(Records for the exercise begins)

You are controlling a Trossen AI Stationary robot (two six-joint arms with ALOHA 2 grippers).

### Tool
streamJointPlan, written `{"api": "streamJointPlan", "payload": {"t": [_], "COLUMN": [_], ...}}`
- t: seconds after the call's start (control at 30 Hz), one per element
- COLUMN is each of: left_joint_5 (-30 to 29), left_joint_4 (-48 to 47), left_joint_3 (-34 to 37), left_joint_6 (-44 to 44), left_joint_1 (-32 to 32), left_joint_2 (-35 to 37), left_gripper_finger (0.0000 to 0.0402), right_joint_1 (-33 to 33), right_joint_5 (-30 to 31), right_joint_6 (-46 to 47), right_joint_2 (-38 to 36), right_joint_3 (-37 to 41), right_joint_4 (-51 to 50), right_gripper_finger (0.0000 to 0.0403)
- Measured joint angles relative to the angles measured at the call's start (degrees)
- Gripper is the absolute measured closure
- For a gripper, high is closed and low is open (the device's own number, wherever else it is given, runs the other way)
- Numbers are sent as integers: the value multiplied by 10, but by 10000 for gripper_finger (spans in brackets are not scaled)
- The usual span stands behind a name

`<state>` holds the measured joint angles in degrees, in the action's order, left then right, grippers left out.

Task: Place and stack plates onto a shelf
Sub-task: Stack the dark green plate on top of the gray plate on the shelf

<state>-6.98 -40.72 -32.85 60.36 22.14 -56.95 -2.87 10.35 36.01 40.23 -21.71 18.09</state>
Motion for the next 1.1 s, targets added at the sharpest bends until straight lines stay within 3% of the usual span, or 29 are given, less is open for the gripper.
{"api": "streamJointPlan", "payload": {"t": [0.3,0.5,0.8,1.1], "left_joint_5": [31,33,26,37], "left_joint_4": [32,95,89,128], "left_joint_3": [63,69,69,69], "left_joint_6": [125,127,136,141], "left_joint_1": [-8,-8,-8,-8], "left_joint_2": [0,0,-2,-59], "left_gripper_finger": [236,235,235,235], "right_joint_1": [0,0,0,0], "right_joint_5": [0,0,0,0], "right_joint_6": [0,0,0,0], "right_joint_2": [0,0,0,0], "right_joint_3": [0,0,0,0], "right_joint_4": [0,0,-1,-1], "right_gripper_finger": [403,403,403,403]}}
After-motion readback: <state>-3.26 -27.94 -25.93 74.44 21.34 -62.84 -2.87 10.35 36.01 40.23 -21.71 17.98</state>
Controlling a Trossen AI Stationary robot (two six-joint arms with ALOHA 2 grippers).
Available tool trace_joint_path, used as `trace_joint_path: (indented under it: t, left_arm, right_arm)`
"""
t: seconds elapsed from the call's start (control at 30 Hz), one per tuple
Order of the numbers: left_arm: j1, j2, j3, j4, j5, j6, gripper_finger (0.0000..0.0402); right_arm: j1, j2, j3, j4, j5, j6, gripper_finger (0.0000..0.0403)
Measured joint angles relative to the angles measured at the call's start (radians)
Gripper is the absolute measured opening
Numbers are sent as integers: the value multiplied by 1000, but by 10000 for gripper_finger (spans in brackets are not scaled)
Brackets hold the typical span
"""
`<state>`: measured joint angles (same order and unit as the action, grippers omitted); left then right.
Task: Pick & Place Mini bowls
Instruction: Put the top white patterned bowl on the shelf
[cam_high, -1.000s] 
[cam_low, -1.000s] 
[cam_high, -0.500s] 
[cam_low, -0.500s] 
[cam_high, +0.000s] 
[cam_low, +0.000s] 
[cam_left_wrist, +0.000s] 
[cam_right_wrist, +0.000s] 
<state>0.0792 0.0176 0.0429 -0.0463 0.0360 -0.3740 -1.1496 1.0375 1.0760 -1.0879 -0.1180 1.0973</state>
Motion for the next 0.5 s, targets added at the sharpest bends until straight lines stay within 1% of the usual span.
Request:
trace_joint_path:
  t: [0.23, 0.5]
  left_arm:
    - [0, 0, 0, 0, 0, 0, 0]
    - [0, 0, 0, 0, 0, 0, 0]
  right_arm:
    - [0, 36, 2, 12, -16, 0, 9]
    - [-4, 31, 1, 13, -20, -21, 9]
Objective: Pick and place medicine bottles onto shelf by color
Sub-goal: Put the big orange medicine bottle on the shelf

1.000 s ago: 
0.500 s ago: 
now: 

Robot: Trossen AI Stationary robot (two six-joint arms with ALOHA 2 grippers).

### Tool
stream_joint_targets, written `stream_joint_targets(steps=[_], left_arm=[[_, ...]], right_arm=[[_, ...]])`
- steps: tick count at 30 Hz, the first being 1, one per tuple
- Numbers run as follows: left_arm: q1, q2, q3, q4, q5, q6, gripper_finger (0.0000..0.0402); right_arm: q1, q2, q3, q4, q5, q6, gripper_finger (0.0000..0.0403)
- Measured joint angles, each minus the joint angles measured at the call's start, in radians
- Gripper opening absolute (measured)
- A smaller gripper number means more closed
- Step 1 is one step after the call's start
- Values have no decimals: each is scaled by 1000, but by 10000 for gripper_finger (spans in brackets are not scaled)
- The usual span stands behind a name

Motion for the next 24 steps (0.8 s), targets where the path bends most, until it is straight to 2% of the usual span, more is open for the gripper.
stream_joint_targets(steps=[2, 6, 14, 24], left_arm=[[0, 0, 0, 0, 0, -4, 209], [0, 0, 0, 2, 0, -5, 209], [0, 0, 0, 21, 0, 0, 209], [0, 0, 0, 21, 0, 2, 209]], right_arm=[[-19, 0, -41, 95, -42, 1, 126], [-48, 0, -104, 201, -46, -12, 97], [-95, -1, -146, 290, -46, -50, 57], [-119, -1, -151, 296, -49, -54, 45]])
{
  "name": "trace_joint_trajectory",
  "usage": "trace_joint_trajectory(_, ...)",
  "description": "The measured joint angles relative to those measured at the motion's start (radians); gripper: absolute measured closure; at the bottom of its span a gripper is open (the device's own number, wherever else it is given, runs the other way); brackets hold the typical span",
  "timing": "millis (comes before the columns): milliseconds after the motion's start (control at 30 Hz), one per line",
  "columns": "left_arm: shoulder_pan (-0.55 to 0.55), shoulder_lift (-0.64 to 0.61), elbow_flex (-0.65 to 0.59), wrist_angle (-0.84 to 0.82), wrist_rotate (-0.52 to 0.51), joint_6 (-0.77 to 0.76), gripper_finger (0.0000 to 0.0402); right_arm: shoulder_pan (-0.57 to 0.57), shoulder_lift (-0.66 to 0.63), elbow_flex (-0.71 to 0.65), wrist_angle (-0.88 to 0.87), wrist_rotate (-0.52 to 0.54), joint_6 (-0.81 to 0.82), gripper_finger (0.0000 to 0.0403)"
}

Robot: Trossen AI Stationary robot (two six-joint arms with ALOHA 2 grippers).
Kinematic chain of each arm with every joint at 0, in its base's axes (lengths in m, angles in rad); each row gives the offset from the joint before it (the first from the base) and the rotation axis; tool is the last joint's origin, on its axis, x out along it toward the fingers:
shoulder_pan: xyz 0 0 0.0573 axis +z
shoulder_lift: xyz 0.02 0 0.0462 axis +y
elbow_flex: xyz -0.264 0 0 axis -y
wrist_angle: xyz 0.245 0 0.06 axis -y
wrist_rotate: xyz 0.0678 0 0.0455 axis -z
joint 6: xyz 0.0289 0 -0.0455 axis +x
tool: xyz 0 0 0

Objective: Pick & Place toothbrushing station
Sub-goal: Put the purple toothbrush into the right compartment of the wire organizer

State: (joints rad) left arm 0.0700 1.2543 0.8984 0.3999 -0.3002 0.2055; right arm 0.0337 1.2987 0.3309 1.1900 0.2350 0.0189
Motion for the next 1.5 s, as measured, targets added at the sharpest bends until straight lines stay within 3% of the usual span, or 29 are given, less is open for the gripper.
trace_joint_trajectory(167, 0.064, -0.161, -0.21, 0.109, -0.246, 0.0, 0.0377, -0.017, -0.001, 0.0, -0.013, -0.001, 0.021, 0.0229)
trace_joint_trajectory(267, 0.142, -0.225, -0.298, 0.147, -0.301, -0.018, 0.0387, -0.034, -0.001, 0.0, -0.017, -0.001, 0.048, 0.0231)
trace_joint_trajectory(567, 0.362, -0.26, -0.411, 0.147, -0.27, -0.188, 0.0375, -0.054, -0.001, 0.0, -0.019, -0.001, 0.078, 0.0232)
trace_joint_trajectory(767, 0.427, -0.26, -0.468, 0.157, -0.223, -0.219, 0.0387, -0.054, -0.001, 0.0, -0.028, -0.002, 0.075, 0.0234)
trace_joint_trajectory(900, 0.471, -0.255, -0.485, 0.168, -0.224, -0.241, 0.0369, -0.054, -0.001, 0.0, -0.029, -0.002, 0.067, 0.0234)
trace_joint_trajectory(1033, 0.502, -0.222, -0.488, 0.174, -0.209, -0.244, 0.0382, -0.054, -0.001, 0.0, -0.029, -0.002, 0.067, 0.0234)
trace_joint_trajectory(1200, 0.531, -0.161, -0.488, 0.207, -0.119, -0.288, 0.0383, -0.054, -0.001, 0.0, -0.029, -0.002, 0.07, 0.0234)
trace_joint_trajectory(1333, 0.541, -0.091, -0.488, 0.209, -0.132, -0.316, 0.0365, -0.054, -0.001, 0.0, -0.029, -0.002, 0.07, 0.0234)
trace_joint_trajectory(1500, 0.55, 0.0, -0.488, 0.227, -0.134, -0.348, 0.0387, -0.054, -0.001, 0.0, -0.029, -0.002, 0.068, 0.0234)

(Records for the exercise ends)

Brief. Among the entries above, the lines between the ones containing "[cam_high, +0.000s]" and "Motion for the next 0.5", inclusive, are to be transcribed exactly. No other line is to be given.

Answer box.
[cam_high, +0.000s] 
[cam_low, +0.000s] 
[cam_left_wrist, +0.000s] 
[cam_right_wrist, +0.000s] 
<state>0.0792 0.0176 0.0429 -0.0463 0.0360 -0.3740 -1.1496 1.0375 1.0760 -1.0879 -0.1180 1.0973</state>
Motion for the next 0.5 s, targets added at the sharpest bends until straight lines stay within 1% of the usual span.

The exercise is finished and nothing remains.